What is needed: Range to reproduce from the entries below: the line with "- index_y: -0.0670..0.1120", the line with "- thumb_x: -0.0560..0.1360", and every line in between. Give them exactly and give nothing else.

Exercise inputs Start Marker

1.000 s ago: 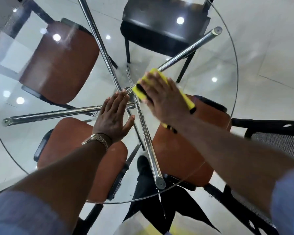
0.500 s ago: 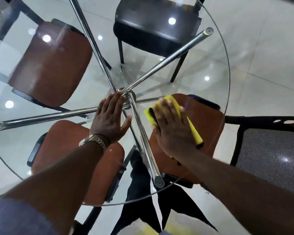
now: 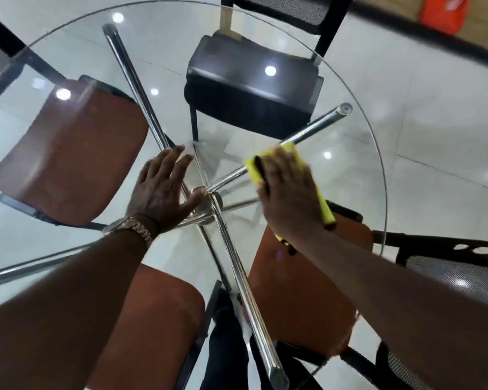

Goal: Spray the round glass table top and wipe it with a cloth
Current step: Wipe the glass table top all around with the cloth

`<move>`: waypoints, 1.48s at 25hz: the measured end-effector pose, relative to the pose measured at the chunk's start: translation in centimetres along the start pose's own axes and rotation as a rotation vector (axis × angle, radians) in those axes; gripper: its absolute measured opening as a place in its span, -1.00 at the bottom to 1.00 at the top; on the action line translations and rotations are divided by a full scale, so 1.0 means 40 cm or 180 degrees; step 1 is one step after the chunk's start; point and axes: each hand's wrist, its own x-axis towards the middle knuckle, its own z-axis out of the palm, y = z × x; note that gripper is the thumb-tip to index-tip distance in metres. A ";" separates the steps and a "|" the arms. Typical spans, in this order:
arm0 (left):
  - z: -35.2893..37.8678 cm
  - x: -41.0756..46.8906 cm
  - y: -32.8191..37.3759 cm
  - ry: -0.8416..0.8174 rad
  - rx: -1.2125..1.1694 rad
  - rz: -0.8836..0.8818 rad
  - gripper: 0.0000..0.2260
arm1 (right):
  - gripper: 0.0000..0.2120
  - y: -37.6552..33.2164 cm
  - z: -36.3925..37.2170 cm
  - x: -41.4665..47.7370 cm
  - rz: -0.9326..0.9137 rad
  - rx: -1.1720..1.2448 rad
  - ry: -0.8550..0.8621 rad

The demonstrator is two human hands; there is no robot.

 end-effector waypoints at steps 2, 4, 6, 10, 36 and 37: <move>0.009 0.004 -0.018 0.0117 -0.0125 -0.0067 -0.35 | -0.47 0.007 0.039 0.225 -0.0860 -0.0022 -0.0022; 0.014 0.006 -0.022 0.0084 -0.0148 -0.0173 -0.34 | -0.48 0.100 0.045 0.433 -0.0632 -0.0054 0.0061; 0.012 0.010 -0.017 0.0083 -0.0154 -0.0201 -0.32 | -0.44 0.215 0.037 0.484 0.0480 -0.0188 0.0094; 0.001 0.009 -0.018 -0.0036 -0.0195 -0.0205 -0.30 | -0.42 0.188 -0.005 0.307 0.1558 -0.0171 0.0312; -0.060 -0.126 -0.397 0.0524 -0.0089 -0.1559 -0.37 | -0.34 -0.137 0.082 0.534 0.0442 -0.0294 0.0026; -0.060 -0.122 -0.391 0.0437 -0.0137 -0.1552 -0.35 | -0.36 -0.174 0.093 0.499 0.0237 -0.0277 -0.0046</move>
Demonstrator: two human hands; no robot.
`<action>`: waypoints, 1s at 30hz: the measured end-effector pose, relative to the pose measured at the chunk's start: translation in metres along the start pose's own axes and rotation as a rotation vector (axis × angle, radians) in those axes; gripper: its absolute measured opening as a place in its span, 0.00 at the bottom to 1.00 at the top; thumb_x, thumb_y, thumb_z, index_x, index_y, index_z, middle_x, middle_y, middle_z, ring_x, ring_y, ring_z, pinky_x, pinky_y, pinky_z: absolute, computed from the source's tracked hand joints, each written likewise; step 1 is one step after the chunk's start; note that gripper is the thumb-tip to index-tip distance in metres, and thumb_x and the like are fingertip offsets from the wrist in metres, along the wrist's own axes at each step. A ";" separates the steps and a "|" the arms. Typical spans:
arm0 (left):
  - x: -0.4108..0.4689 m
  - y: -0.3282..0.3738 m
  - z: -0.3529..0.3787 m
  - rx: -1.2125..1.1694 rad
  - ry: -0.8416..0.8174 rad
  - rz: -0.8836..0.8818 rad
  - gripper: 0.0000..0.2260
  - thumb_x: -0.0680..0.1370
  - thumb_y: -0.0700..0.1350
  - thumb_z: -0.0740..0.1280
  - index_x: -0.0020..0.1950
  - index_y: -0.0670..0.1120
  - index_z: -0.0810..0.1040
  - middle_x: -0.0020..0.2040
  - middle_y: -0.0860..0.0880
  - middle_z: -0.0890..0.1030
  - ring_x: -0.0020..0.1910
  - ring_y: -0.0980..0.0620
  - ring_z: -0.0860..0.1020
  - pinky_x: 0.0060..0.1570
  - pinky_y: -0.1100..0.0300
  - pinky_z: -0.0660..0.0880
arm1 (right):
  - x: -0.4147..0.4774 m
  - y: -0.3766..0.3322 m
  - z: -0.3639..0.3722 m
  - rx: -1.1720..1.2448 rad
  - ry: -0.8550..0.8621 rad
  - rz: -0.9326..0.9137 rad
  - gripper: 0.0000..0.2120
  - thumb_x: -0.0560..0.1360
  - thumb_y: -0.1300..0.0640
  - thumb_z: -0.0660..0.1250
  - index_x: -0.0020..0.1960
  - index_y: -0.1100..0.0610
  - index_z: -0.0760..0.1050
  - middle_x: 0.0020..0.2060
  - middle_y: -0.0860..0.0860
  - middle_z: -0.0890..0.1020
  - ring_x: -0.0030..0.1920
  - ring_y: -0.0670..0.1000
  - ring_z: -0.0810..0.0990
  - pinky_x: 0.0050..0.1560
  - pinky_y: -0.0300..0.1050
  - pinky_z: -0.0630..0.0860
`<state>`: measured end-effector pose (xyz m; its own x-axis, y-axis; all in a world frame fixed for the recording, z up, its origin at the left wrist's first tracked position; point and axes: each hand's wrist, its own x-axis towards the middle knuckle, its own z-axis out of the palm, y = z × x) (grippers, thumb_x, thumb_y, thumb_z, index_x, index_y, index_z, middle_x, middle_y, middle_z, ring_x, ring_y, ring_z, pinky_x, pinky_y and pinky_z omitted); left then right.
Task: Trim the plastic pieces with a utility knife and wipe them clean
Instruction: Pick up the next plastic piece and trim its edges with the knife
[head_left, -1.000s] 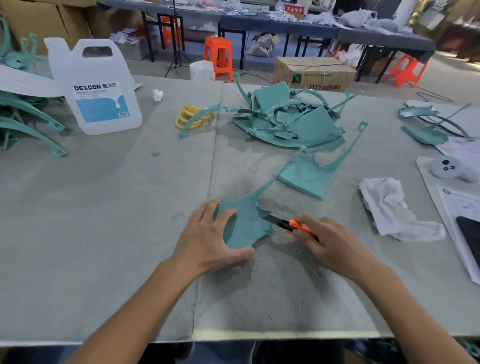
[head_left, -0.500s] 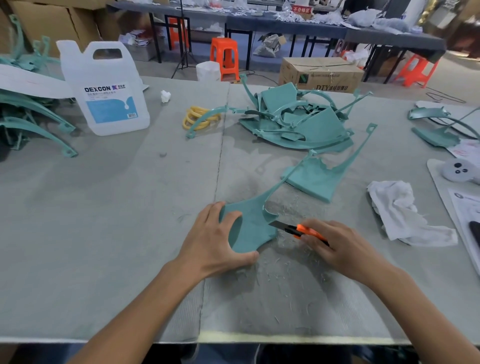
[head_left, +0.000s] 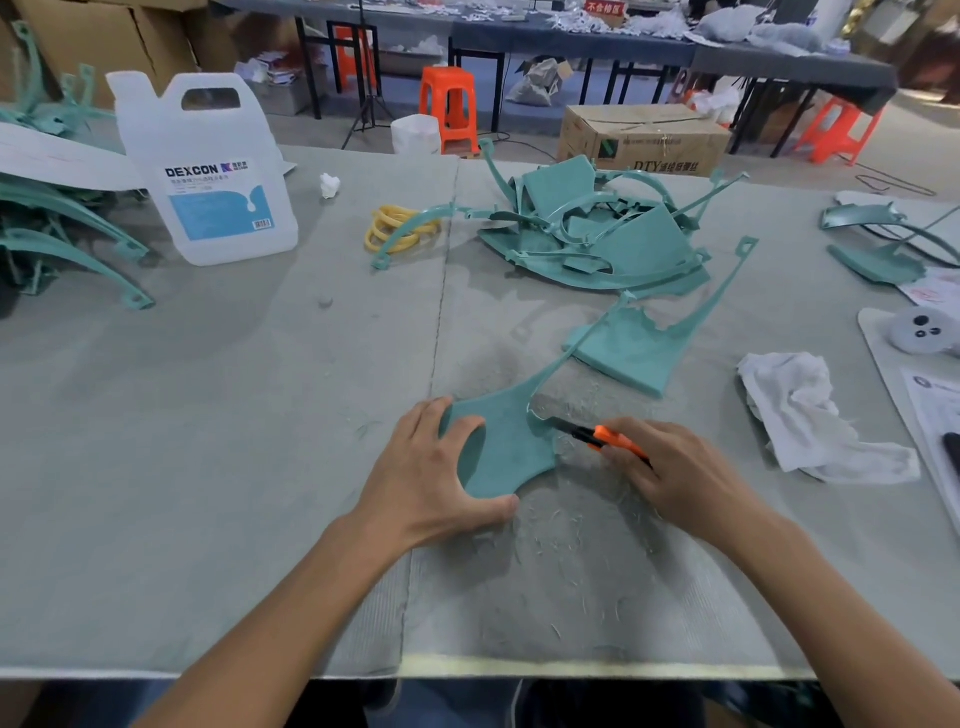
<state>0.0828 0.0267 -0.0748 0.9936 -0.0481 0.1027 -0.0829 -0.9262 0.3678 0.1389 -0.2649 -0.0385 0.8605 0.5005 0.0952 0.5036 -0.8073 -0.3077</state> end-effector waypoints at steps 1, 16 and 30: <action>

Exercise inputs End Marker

Exercise result:
  - index_y: -0.0670..0.1120
  - index_z: -0.0810..0.1040
  - middle_x: -0.0020..0.2040
  - middle_y: -0.0860..0.0880
  - middle_z: -0.0890..0.1030
  - ring_x: -0.0020..0.1910
  - ring_y: -0.0980..0.0620
  - ring_z: -0.0860..0.1020
  - pinky_x: 0.0060..0.1570
  - pinky_y: -0.1100..0.0300
  - pinky_z: -0.0660..0.0880
arm1 (right):
  - x: -0.4147..0.4774 m
  - y: -0.3766..0.3322 m
  - z: -0.3639..0.3722 m
  - rx: -1.1720..1.2448 rad
  - ry: -0.8550..0.8621 rad
  - rz: -0.9326..0.9137 rad
  - gripper: 0.0000..0.2120
  - thumb_x: -0.0560..0.1360

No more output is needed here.